• BRIEF
A single stretch of the material below is to be transcribed exactly, starting at the line with "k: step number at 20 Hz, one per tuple" and ending after the line with "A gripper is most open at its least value".
____ GIVEN MATERIAL
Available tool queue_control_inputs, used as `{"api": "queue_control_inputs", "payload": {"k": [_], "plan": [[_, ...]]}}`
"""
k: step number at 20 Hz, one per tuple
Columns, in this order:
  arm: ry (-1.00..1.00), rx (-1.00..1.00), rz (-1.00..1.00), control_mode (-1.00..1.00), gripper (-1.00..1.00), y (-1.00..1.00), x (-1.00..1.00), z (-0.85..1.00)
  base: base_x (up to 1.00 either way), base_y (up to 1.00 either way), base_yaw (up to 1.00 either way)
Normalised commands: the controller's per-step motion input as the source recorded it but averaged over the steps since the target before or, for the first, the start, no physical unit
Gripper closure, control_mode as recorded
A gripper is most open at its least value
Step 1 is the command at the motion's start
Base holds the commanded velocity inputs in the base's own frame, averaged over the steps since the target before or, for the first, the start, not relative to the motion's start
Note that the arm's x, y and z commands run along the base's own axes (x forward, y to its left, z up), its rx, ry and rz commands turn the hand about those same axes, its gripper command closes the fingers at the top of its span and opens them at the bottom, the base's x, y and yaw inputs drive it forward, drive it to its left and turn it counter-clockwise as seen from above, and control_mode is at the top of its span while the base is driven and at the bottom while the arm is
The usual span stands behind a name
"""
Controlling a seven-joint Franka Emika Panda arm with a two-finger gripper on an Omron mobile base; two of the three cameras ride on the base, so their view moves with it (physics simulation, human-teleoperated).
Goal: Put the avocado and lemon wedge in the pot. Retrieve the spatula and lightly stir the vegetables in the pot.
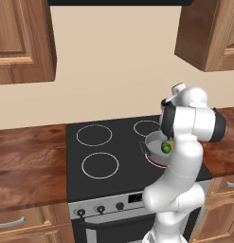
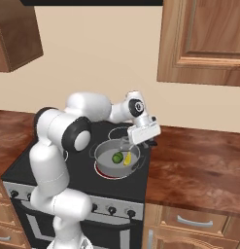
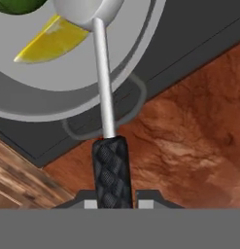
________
• EXERCISE ANSWER
k: step number at 20 Hz, one per tuple
Columns, in this order:
  arm: ry (-1.00..1.00), rx (-1.00..1.00), rz (-1.00..1.00), control_mode (-1.00..1.00), gripper (-1.00..1.00), y (-1.00..1.00), x (-1.00..1.00), z (-0.85..1.00)
  base: base_x (up to 1.00 either way), base_y (up to 1.00 either way), base_yaw (up to 1.00 either way)
Normalised commands: the controller's per-step motion input as the source recorded it but averaged over the steps since the target before or, for the first, the start, no physical unit
Gripper closure, control_mode as recorded
A gripper is most open at its least value

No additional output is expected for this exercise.